La chambre des enfants est vide, elle aussi. Toutes les portes de l’étage sont ouvertes, elle est la dernière à se lever. Les images de la veille lui semblent parfaitement surréalistes maintenant que le jour inonde la cuisine. Le café qui l’attend est encore chaud, et elle se le verse en songeant que les enfants sont particulièrement calmes.
À l’extérieur, elle retrouve les bruits familiers de la veille et de l’avant-veille : les interjections des saisonniers qui gèrent le débourbage des premières cuves, le son du jet d’eau qui douche les sols de béton, le ronronnement du tracteur à l’approche. Gaspard est étendu sur un transat, près de la piscine, plongé dans son Narnia. Sa tasse de café nichée au creux de ses paumes, Céline s’approche et s’assied près de son fils qui mâchouille un « bonjour » distrait.
– Ta sœur est où ?
– Sais pas.
– Elle a pris son petit déjeuner ?
Gaspard hausse les épaules et ne lève pas le nez de son livre. Fragilisée par la nuit entrecoupée qu’elle a passée, Céline sent que sa résistance nerveuse flanche. D’un geste brusque qu’elle regrette aussitôt,
elle arrache le livre des mains de son fils qui la regarde, déconcerté.
– Mais qu’est ce qu’il y a ? Pourquoi tu m’agresses comme ça ?
« Tu m’agresses », la nouvelle expression favorite de son pré-ado.
– Je n’agresse personne, je te demande de me répondre clairement : tu as vu Louise ? Quand ?
– Je… J’en sais rien, moi, je ne la surveille pas ! Elle était déjà réveillée quand je me suis levé, j’ai déjeuné tout seul… Non, non, je ne l’ai pas encore vue.
– Mais enfin, il est…
Sa montre a tourné sur le côté, elle la redresse d’un geste saccadé :
– Il est dix heures ! Où est ce qu’elle peut être ?
Le tintement d’un ultrason commence à lui vriller le cerveau. C’est le son de l’alarme qui résonne de plus en plus fort dans son cerveau.
– Lève-toi, on va la chercher.
– Maintenant, là ?
– Oui, maintenant ! Tu fais l’étage, je fais le rez-de-chaussée et on se retrouve dans la cour. MAINTENANT !
Aiguillonné par le sentiment d’urgence qu’il perçoit chez sa mère, Gaspard se redresse et avance à grands pas vers la maison.
Les appels augmentent en intensité au fil des pièces que l’un et l’autre trouvent parfaitement vides.
« Louise, Louise ? Lou-ise ? LOU-ISE !!! »
Le cœur en vrac et le chignon en bataille, Céline attend dans la cour que son fils redescende.

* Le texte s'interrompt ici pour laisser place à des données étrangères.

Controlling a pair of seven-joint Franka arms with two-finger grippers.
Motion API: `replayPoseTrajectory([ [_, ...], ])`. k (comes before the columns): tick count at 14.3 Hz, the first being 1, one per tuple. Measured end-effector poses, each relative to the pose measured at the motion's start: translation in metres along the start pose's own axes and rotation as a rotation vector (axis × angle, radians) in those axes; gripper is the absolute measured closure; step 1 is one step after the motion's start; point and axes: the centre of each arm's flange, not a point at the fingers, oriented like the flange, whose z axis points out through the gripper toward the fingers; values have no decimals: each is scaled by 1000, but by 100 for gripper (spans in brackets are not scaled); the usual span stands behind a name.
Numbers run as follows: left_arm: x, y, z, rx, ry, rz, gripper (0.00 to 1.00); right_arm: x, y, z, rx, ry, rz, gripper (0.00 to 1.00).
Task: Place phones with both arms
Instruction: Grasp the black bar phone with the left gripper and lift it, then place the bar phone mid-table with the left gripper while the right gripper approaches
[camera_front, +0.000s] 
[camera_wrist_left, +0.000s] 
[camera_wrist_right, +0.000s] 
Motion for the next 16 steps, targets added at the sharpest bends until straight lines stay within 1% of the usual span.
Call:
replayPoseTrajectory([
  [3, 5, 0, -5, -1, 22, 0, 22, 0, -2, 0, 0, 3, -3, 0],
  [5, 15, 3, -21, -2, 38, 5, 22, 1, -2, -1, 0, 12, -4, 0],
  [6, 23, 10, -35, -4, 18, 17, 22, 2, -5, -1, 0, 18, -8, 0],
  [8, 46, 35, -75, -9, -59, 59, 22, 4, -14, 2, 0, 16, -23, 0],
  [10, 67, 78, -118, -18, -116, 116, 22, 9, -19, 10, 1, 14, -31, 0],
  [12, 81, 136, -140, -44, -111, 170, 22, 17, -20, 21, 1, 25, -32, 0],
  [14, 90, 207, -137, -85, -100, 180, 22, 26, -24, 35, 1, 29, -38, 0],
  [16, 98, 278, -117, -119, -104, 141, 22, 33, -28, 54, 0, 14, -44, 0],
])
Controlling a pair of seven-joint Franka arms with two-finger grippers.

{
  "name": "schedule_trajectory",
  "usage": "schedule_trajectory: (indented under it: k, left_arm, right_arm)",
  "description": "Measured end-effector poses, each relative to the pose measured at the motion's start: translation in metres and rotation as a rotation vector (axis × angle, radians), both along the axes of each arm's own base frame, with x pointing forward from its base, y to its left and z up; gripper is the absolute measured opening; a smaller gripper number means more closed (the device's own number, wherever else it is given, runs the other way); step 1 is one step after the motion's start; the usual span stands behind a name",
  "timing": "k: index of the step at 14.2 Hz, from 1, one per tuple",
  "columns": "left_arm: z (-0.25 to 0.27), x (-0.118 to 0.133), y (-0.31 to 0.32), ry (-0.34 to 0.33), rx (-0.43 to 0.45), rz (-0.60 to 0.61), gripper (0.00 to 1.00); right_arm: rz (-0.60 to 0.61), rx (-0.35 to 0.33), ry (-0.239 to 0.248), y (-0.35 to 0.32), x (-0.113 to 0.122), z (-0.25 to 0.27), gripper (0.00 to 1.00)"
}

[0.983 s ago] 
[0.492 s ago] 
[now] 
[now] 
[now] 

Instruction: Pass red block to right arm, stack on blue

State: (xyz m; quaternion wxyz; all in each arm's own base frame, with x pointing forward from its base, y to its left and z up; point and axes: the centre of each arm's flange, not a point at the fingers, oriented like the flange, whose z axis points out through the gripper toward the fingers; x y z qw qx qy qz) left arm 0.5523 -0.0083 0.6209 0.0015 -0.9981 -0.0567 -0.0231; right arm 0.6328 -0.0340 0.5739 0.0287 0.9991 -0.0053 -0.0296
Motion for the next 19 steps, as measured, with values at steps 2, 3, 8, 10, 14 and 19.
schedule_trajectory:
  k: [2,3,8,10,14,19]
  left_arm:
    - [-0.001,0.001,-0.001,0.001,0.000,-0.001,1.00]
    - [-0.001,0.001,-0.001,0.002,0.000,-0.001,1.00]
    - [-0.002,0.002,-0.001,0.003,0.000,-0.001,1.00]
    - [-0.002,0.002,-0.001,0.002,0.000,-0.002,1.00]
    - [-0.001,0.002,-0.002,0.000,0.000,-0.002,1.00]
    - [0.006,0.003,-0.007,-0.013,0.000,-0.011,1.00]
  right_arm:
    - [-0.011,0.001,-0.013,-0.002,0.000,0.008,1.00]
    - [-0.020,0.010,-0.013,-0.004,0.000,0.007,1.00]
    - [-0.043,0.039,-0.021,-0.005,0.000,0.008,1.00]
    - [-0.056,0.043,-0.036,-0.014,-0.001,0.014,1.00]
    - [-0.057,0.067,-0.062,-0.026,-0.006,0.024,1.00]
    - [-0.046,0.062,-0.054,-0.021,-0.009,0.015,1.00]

Quelque chose palpite en elle, de plus fort que l’inquiétude. C’est une certitude. Elle ne trouvera pas Louise dans le verger, pas dans les allées du chai qui sentent la levure, pas sur le quai de réception couvert de la pulpe gluante des raisins écrasés sous les roues du tracteur.
Alors qu’au loin, dans les vignes, elle aperçoit Sébastien qui distribue à une nouvelle équipe de saisonniers des seaux et des sécateurs, elle s’époumone, Gaspard serré contre sa cuisse maintenant qu’il a compris le sérieux de la situation :
– Sébastien ! Louise a disparu !
D’abord agacé d’être interrompu, Sébastien lui lance un regard excédé. Puis il déchiffre l’attitude de sa femme et de son fils, leur visage froissé par l’inquiétude, leur voix cassée d’avoir trop appelé. Et il laisse sur place les seaux, l’équipe et les sécateurs.